The Call
by Phanstarlight
Summary: Dean wants Sam to remember what they used to have; what they used to be. Dean wants Sam to remember because he wants to have it all back. Wincest. Set during the beginning of season 1. Fluffy angst (because I would say there's more fluff than angst).


**I don't own any of the rights to Supernatural. If I did, there would be a lot of non-canon things that would definitely be canon. I got the idea for this fic from a video on YouTube (/watch?v=BphIAlo_5OI). Enjoy :)**

_It started out as a feeling_

I was never really sure when it had started; maybe it had always been there, right from the start. That overwhelming sense to protect you and care for you. I knew the realities of the world more than you did and though I knew neither of us could escape this life I had to try to keep you safe. Dad, though genetically was family, treated us more as soldiers than anything else. We were the only family each other had so I had to protect you at all costs.

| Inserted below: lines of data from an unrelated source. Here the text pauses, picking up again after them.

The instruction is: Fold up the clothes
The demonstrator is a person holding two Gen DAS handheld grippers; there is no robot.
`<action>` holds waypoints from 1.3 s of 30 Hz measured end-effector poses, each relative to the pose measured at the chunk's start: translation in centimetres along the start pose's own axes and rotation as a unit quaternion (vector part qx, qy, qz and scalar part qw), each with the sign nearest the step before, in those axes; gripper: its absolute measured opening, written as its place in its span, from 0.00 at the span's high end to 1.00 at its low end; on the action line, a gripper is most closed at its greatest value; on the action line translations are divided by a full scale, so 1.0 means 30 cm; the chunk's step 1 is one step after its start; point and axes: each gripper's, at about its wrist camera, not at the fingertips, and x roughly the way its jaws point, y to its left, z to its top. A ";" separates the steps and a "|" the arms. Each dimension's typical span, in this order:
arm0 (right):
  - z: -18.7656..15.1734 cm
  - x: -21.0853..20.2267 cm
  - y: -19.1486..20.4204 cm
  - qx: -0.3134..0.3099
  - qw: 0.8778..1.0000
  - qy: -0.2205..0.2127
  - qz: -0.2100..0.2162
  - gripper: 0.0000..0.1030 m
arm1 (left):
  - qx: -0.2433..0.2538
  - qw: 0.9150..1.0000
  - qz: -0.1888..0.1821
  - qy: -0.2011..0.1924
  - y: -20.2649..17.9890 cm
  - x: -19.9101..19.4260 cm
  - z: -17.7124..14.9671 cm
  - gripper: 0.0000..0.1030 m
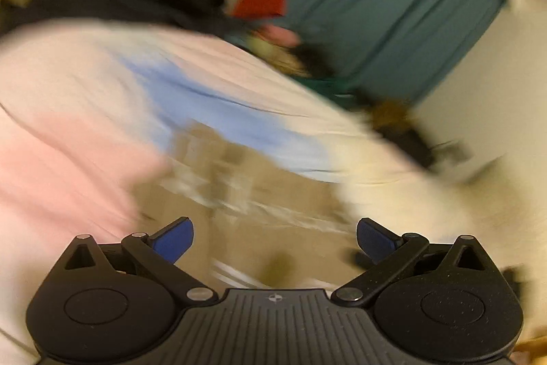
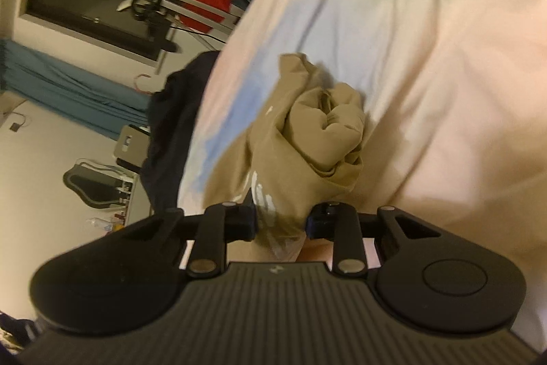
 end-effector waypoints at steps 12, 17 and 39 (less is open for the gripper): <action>0.027 -0.033 0.031 0.003 1.000 -0.009 0.030 0.74 | -0.307 0.934 -0.154 0.096 0.214 0.282 -0.114 0.01; 0.053 -0.058 0.031 0.004 0.999 -0.015 0.046 0.75 | -0.344 0.921 -0.183 0.017 0.258 0.205 -0.083 0.09; 0.060 -0.066 -0.015 0.040 0.997 0.010 0.059 0.73 | -0.276 0.955 -0.108 -0.029 0.184 0.137 0.009 0.33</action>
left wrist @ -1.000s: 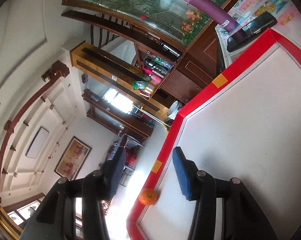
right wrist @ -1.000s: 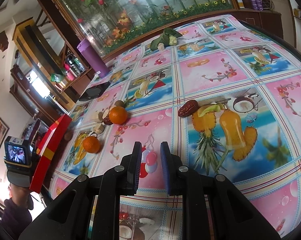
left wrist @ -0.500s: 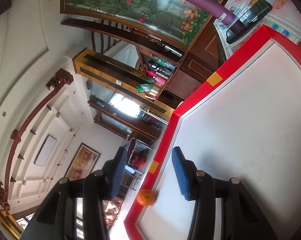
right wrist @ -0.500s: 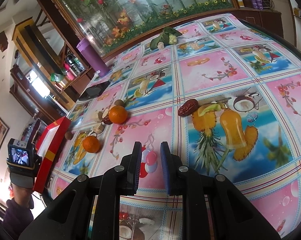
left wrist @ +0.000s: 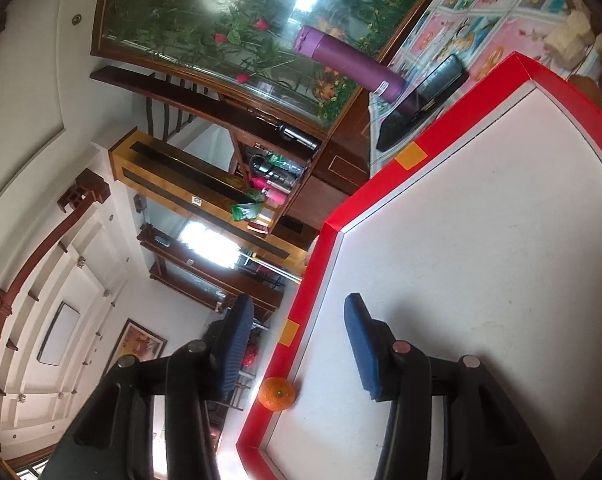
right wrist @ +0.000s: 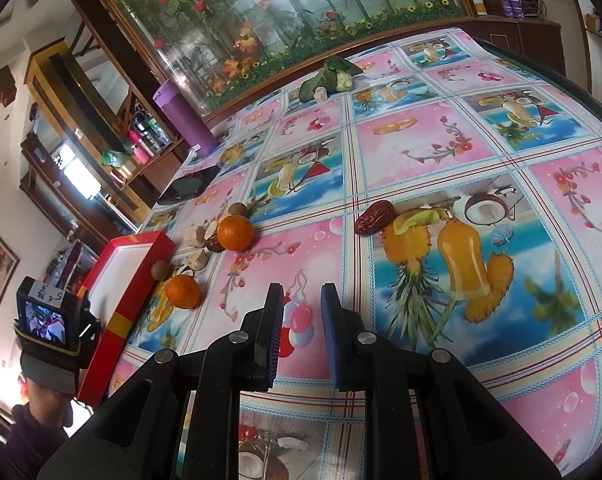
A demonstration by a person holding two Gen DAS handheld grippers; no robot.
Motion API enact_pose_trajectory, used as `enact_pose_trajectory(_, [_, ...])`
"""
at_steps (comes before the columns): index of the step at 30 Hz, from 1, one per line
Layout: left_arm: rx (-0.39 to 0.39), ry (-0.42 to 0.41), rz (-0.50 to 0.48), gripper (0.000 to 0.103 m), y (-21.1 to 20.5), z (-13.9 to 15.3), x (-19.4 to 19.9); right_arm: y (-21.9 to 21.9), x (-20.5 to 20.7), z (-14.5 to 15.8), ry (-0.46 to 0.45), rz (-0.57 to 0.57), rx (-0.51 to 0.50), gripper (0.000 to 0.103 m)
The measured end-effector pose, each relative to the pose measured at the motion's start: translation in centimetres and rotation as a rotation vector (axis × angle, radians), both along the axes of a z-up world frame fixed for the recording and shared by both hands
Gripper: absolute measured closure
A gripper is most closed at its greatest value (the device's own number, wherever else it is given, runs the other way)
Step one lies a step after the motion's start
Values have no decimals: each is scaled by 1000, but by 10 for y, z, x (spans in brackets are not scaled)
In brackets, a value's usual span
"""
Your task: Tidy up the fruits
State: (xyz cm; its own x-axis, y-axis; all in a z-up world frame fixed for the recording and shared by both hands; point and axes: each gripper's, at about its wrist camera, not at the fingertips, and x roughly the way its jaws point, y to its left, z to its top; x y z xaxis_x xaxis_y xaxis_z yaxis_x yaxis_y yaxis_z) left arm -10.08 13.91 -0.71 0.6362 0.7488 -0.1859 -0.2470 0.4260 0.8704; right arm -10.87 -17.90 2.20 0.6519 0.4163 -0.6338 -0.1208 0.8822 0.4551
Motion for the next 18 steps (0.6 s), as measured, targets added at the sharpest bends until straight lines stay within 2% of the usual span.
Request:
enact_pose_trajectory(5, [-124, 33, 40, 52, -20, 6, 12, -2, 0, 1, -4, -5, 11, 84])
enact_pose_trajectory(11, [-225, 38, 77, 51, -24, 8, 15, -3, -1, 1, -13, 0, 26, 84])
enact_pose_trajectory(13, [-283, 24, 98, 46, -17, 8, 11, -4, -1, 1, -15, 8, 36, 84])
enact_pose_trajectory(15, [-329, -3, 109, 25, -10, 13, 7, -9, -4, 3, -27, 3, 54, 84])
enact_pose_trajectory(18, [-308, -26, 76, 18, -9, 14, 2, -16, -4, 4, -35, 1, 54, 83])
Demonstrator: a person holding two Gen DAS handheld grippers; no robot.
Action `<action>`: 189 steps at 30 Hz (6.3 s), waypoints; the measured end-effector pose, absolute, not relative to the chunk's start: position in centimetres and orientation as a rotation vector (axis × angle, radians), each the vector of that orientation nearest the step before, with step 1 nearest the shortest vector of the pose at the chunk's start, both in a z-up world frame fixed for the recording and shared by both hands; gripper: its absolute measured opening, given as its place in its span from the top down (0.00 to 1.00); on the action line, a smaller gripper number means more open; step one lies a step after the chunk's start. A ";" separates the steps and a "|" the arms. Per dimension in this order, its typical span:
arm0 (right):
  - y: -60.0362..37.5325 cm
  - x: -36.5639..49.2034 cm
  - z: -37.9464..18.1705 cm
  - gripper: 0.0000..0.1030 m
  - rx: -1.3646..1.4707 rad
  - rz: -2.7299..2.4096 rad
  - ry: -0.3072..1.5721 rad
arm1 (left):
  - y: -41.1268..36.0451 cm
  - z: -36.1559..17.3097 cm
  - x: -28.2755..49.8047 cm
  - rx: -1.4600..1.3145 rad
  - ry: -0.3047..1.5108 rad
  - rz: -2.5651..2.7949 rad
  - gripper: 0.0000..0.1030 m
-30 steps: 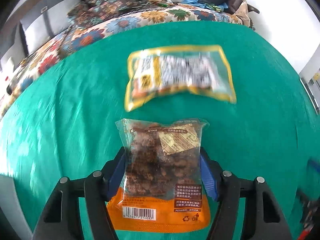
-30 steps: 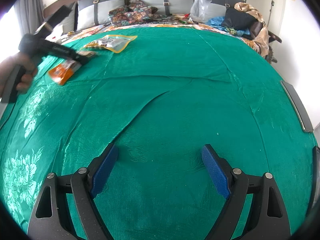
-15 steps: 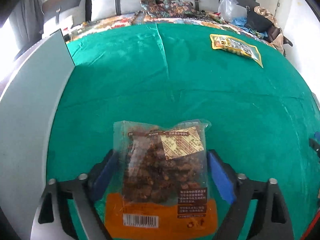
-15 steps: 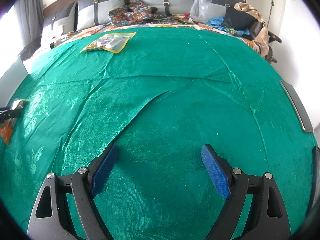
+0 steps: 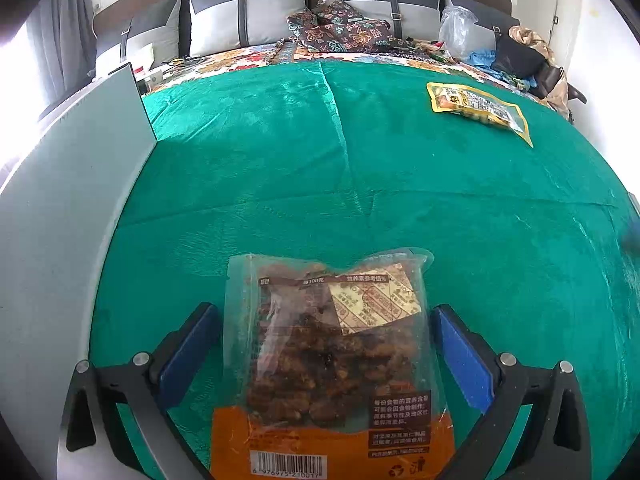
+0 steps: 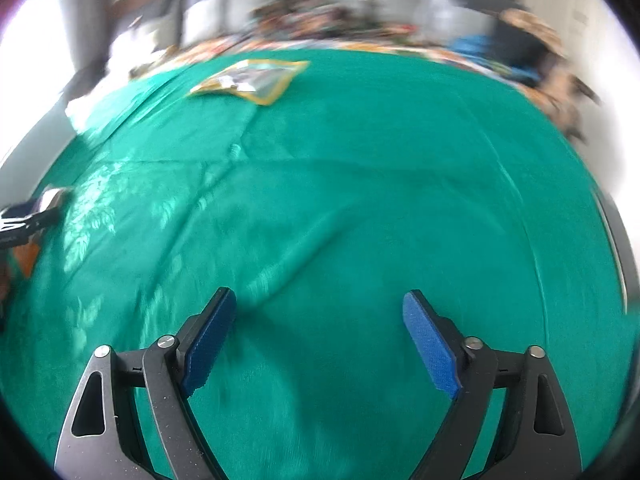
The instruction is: Organize snacks
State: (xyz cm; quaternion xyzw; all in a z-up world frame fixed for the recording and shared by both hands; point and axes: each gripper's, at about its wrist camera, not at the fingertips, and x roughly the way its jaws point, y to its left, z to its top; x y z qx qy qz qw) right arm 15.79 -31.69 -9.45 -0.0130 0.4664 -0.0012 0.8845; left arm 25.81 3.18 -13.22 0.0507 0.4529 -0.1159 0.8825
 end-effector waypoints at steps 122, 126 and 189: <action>-20.4 14.3 -11.0 0.07 0.043 -0.103 0.921 | 3.4 -13.2 25.9 0.107 0.941 -0.241 0.00; -20.4 14.3 -11.0 0.07 0.043 -0.103 0.922 | 3.4 -13.2 25.9 0.108 0.941 -0.241 0.00; -20.3 14.3 -11.0 0.07 0.043 -0.103 0.921 | 3.4 -13.2 25.9 0.108 0.940 -0.242 0.00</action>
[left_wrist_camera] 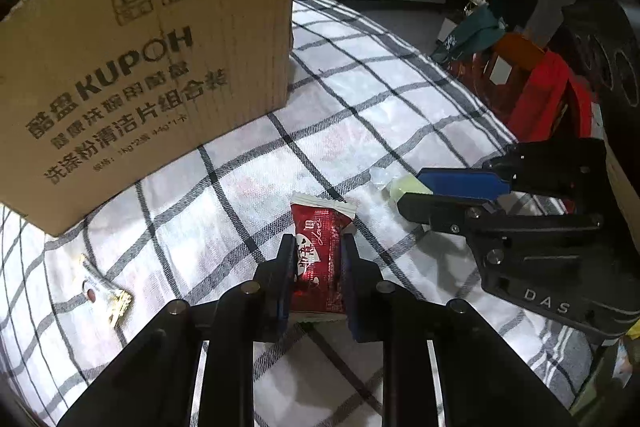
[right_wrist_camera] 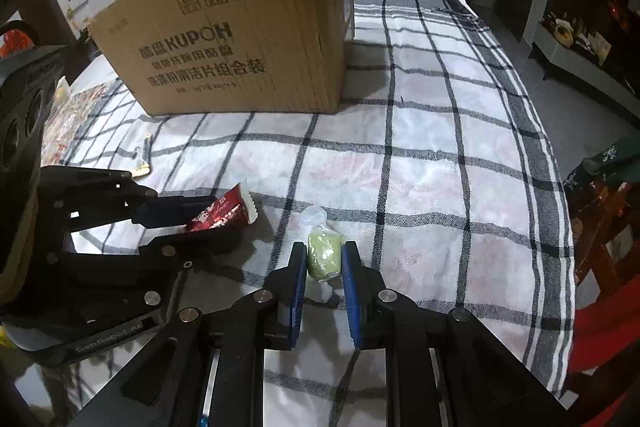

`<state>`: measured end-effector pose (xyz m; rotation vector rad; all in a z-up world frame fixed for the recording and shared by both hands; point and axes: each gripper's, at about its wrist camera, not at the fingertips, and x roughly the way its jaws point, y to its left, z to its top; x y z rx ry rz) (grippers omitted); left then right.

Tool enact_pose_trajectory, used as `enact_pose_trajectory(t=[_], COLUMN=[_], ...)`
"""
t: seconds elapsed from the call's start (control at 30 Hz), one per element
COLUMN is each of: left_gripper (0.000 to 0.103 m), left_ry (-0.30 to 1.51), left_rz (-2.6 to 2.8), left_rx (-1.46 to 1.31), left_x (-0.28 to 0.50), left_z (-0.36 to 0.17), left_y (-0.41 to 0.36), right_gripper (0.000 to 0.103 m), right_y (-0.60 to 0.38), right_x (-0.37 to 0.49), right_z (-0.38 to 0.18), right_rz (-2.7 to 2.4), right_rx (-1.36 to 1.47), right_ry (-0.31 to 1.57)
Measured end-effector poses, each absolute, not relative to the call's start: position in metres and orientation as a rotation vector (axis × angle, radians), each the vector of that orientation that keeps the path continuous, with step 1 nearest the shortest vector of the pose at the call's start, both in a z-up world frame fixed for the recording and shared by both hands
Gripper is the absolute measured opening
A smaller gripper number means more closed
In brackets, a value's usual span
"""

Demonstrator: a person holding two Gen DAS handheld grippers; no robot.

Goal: Organize snacks
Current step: 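Grasp the red candy bag with the left tool while the right grasps the green sweet, then carry both items over the box and open both tools to drop them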

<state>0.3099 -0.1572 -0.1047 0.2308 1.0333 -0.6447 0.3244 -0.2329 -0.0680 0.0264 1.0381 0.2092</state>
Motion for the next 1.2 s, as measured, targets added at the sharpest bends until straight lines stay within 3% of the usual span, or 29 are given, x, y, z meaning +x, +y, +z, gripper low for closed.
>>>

_Which then grew into a hope_

It was only when we became teenagers did that feeling change. It wasn't a sudden realization like in all those crappy tv shows but it came to me slowly. And before I knew it the feeling to protect you had long since changed into something more; something much stronger. I didn't really know what it was and, though I would never admit it even to myself, it scared me. Every time I looked at you I seemed to just know that no one in the world would ever be more important to me than you. It took awhile but soon I had figured out what the feeling was becoming. It was hope... but it was more than that. It was love.

_Which then turned into a quiet thought_

As we grew older I began to think more and more about you. I saw you in a way that I had never seen anyone before. Though I never actually admitted to myself I knew what this was. I was in love with you. It probably should have come to me as a shock. But, to be honest, I wasn't surprised in the slightest. I knew from the moment I first saw you that I would do everything I could to care for you. Falling for you probably wasn't the most conventional way of doing that but nothing about our lives were conventional anyway.

_Which then turned into a quiet word_

I knew I had to tell you but I just didn't know how. You looked up to me like I was some kind of superhero even by the age of 15. I had never been good with expressing any kind of emotion with words but I knew I couldn't keep this a secret. Not only would it drive me insane but I thought that if there was even the slightest chance of you feeling any of this towards me then I should take the chance. No risk, no glory after all. Do you remember when I told you? It was when Dad was out on another hunt (again) but had decided to leave us at the motel (for once). You were sitting curled up on the couch with your nose buried in a book. I was in the other room silently prep-talking myself to just grow a pair and tell you. I went in and grabbed the book out of your hands. You whined at me for a bit but I just sat down next to you. Apparently my anxiety was showing because you asked me what was wrong. I tried to tell you; I tried to say that perfectly scripted out paragraph I had rehearsed in my head a thousand times over... but it just wouldn't come out. My mouth refused to form the right words... or any words at all. So I quickly shut my mouth, stared at you for a few seconds, made a split second decision, leaned in... and kissed you.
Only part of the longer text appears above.